\'mort-әs\ n: a hole cut in a piece of wood into which another piece fits to form a joint.
\'ten-әn\ n: the shaped end of one piece of wood that fits into the hole in another piece and thus joins the two pieces together.
The topic of Weber's mortise-and-tenon neck joints comes up periodically and we hope that this will be helpful. In general, there have been three types of neck joints used for instrument construction: the dovetail, the mortise and tenon and the bolt-on. The reinforced mortise-and-tenon neck joint that we use is often, incorrectly, associated with bolt-on necks.
The dovetail and the mortise and tenon are fitted and glued joints. They maximize surface contact between the neck and the body of the instrument and both are very stable joints, when done well. After the glue dries, they are not adjustable or easily replaced. True bolt-on necks are very different and are not designed to be glued. A bolt-on neck may be removed or replaced by simply taking out the bolts and lifting the neck off.
When we started Weber Fine Acoustic Instruments, we were not locked into any specific tradition, so we could choose or invent whatever design elements we felt were best for our instruments. We prefer the structural strength and simplicity of the reinforced mortise-and-tenon joint. Our neck joint gives our instruments a tight, strong, and stable fit at the heel and body with very consistent neck angles on all three relevant planes.
The tenon is a simple rectangle the height of our ribs and extension block (1 3/4-inches tall), nearly an inch long and a 1/2-inch thick. The matching mortise is also a simple rectangle. It has very large wood-to-wood contact areas and we get a strong, glued joint, on six matching surfaces.
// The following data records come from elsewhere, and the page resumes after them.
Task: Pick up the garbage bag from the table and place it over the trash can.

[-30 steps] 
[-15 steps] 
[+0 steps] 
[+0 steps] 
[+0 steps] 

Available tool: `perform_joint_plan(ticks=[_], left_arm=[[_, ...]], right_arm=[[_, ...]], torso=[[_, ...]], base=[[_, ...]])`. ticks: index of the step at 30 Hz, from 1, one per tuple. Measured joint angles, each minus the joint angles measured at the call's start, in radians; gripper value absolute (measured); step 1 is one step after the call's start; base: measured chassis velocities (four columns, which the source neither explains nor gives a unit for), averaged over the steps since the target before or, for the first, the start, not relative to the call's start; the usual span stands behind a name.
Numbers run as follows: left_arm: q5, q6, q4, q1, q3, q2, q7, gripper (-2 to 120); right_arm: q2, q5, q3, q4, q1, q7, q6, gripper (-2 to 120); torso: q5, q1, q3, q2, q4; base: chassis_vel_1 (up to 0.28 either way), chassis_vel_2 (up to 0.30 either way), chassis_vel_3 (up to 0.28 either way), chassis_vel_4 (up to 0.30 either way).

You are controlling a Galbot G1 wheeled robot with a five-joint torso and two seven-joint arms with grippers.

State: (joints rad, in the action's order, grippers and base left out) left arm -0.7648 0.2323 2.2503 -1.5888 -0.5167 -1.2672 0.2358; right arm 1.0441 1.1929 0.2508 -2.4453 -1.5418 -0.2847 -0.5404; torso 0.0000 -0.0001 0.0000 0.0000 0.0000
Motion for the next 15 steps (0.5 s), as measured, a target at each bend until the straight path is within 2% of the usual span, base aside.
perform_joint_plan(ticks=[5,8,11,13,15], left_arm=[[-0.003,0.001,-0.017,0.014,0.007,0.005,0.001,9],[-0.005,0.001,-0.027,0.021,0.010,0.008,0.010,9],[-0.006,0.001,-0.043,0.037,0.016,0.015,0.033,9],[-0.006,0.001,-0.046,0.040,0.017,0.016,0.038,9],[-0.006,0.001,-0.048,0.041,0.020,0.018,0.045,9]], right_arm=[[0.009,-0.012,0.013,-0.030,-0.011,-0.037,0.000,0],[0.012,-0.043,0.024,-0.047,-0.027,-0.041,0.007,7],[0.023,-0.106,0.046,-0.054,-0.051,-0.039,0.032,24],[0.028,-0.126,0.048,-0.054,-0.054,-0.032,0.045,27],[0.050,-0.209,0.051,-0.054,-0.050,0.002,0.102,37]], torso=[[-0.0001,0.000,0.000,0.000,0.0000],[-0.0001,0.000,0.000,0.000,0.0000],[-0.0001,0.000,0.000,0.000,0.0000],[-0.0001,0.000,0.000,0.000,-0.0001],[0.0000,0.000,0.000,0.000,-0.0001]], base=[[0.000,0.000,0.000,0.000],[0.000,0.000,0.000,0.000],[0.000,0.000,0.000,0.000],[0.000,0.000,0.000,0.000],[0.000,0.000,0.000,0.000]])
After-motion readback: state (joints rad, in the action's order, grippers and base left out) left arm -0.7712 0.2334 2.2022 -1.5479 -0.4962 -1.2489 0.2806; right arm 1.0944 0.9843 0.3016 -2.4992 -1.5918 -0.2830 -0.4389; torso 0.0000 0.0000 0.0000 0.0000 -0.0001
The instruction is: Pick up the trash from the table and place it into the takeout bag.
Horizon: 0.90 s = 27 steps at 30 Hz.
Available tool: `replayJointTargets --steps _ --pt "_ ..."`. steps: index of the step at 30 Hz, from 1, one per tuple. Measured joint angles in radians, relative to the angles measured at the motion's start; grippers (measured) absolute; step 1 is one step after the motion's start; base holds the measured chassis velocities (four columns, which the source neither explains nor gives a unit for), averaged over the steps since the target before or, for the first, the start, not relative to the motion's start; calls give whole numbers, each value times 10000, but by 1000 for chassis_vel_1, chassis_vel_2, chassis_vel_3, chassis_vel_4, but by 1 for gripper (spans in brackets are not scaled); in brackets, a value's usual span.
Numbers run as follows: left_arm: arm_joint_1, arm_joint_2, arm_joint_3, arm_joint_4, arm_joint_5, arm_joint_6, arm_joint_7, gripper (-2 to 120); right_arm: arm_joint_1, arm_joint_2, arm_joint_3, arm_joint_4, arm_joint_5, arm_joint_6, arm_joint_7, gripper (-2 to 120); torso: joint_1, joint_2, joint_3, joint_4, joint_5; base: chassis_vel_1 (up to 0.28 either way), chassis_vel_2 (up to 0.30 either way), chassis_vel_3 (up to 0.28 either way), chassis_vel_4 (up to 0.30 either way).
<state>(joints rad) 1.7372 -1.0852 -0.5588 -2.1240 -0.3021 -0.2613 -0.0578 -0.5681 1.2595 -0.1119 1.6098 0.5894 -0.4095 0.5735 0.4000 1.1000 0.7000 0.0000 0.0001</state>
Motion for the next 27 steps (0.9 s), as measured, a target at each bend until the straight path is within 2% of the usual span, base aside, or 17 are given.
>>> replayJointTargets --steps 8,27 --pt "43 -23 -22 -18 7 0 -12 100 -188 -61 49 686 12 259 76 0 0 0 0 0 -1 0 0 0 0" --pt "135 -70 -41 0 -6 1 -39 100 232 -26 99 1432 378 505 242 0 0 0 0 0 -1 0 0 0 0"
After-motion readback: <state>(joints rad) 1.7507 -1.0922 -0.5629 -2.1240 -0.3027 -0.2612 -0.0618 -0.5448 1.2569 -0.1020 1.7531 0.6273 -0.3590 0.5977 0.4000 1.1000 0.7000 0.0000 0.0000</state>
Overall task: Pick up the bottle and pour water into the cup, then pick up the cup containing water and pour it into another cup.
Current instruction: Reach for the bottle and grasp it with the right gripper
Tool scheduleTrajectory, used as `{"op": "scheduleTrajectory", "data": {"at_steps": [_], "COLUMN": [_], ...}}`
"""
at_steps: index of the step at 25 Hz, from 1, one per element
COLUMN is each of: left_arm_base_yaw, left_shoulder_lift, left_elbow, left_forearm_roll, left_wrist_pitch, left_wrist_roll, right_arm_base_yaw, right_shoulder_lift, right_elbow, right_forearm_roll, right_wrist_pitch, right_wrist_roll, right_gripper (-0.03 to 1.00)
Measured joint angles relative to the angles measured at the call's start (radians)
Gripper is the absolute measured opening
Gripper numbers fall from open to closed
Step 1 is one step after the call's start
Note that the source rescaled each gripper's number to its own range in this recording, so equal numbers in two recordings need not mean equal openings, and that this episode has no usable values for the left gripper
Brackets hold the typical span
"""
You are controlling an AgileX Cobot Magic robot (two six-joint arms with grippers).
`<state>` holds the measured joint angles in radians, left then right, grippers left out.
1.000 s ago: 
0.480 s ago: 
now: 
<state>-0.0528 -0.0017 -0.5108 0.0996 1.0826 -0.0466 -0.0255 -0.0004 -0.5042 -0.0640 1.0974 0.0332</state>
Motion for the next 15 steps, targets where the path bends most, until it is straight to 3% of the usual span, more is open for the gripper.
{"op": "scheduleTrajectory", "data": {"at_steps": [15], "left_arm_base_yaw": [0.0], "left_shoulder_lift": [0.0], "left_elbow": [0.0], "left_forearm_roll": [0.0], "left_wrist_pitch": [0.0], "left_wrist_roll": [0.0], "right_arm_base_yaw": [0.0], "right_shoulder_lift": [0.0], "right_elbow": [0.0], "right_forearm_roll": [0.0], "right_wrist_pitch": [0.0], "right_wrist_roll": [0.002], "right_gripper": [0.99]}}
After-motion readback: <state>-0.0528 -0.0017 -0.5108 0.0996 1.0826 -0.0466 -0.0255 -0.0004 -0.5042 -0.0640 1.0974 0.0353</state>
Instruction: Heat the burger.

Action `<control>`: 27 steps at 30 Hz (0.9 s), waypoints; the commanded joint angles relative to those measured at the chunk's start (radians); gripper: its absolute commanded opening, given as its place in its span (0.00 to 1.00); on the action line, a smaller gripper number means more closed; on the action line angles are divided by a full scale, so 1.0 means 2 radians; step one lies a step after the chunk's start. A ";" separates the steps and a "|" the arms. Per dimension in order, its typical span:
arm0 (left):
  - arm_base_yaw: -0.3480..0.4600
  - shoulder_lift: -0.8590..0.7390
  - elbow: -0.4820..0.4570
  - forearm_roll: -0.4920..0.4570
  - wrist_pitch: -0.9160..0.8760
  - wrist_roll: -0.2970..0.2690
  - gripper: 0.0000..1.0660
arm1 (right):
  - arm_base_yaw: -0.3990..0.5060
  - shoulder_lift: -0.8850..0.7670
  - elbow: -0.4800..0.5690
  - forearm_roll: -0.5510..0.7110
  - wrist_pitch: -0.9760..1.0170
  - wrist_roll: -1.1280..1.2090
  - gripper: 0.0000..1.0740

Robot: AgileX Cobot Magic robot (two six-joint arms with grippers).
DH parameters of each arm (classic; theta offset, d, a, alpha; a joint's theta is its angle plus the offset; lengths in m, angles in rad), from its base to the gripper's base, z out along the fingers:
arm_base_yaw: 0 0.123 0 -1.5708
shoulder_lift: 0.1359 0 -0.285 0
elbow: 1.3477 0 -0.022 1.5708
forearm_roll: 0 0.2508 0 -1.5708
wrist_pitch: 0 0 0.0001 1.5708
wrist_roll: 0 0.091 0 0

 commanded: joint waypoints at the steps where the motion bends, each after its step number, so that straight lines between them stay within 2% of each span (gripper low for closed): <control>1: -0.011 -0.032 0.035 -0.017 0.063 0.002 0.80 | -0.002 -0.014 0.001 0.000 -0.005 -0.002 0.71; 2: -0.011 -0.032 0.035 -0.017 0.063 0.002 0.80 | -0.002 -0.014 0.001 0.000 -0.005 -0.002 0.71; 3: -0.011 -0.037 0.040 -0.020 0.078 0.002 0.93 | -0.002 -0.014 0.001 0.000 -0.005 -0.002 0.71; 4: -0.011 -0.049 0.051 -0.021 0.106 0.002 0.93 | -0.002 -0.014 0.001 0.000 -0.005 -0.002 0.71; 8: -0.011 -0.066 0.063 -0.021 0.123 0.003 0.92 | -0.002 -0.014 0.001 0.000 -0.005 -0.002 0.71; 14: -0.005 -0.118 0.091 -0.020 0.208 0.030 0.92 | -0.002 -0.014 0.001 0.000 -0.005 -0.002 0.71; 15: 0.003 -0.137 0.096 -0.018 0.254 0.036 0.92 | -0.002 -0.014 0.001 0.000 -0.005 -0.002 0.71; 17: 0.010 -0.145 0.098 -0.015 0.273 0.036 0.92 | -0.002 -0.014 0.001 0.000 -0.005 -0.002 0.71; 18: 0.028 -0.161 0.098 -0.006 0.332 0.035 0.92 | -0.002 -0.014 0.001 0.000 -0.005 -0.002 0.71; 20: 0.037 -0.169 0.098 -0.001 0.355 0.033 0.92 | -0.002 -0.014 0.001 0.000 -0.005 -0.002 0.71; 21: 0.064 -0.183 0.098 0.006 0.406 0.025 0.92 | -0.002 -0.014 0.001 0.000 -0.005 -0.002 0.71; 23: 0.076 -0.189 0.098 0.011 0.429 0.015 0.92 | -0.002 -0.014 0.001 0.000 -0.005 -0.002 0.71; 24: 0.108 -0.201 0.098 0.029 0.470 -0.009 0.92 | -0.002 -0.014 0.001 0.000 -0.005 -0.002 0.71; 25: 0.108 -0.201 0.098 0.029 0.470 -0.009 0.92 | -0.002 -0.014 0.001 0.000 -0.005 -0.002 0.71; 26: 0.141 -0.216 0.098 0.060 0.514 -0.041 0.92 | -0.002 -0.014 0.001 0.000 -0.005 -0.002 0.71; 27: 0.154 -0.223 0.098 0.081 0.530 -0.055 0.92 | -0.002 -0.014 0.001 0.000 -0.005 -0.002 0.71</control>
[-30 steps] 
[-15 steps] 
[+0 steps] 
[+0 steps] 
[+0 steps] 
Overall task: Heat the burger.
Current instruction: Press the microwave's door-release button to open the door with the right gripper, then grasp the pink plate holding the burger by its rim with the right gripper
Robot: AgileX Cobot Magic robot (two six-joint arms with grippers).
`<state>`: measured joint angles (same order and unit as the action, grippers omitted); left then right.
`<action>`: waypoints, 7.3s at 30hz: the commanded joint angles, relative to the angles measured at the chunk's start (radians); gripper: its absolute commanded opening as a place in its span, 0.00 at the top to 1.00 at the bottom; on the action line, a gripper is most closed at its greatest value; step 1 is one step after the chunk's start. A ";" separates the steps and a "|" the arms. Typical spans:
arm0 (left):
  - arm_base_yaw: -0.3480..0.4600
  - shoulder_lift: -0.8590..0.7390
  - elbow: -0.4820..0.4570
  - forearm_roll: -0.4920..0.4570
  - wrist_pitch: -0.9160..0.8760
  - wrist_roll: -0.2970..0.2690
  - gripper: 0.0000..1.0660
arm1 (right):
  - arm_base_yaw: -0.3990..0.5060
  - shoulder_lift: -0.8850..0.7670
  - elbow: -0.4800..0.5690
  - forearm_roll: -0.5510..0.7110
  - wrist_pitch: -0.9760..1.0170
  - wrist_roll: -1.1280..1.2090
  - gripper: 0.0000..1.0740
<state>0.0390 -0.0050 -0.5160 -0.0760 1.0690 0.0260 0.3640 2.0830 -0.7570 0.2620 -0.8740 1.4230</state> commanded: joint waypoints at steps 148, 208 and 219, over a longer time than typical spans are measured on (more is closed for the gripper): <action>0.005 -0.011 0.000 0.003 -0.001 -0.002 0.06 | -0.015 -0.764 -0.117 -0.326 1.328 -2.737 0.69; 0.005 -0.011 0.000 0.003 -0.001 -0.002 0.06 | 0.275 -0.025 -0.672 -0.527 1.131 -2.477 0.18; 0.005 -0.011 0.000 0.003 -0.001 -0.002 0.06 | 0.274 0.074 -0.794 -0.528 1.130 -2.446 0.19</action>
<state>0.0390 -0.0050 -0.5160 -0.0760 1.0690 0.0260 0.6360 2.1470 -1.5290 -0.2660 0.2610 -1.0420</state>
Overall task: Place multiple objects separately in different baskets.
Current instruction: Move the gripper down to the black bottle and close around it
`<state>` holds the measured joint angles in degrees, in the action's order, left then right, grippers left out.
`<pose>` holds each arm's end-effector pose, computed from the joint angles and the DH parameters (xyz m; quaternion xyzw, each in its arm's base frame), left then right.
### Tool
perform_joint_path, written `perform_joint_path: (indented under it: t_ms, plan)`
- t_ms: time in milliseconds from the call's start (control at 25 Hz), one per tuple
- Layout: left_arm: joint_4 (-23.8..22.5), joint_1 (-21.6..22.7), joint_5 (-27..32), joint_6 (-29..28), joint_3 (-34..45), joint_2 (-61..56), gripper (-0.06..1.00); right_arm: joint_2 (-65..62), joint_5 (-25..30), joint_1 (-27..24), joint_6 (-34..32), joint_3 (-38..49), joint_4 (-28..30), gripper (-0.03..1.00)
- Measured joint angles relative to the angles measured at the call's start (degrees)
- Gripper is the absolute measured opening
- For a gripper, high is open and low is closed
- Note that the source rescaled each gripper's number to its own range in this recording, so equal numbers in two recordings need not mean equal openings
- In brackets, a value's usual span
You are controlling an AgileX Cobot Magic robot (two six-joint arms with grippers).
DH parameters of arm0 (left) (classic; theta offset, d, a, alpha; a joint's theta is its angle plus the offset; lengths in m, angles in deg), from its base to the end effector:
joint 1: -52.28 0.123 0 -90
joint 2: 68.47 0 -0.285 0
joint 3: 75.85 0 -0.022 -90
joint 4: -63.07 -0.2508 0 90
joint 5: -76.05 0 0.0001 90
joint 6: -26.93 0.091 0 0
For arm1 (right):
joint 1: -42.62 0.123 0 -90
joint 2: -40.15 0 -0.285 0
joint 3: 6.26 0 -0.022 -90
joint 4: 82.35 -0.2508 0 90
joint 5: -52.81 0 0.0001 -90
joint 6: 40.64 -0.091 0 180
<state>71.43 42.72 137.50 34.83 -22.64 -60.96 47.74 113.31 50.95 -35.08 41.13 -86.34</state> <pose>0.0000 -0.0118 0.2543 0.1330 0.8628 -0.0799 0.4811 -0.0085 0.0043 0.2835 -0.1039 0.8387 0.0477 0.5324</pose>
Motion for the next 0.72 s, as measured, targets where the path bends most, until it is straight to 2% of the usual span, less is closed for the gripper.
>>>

Four sides of the tendon and two wings that transition the neck to the body. This gives the greatest structural strength perpendicular to the force of the strings. The large height and length of the tenon also gives the joint great resistance to lateral and twisting forces. The screws, that we use, go through the head block and into barrel nut inserted in the tenon. They clamp the neck against the body until the glue dries and give mechanical support to the mortise-and-tenon joint after the glue has set.
Since two of the three relevant neck angles are determined by two vertical cuts, perpendicular to the body and parallel to the center-line of the instrument, we really only have to focus our adjustments on the primary neck angle. We use two screws so that we can do fairly minute adjustments to that neck angle before the glue dries. All of the design parameters of our mandolin body are dependent on these neck angles. The top graduations, brace dimensions, and bridge height are optimized to a specific angle. If that angle varies from our intended specifications the tonal qualities of our instruments will be changed. The mortise-and-tenon joint is ideal for keeping these angles consistent.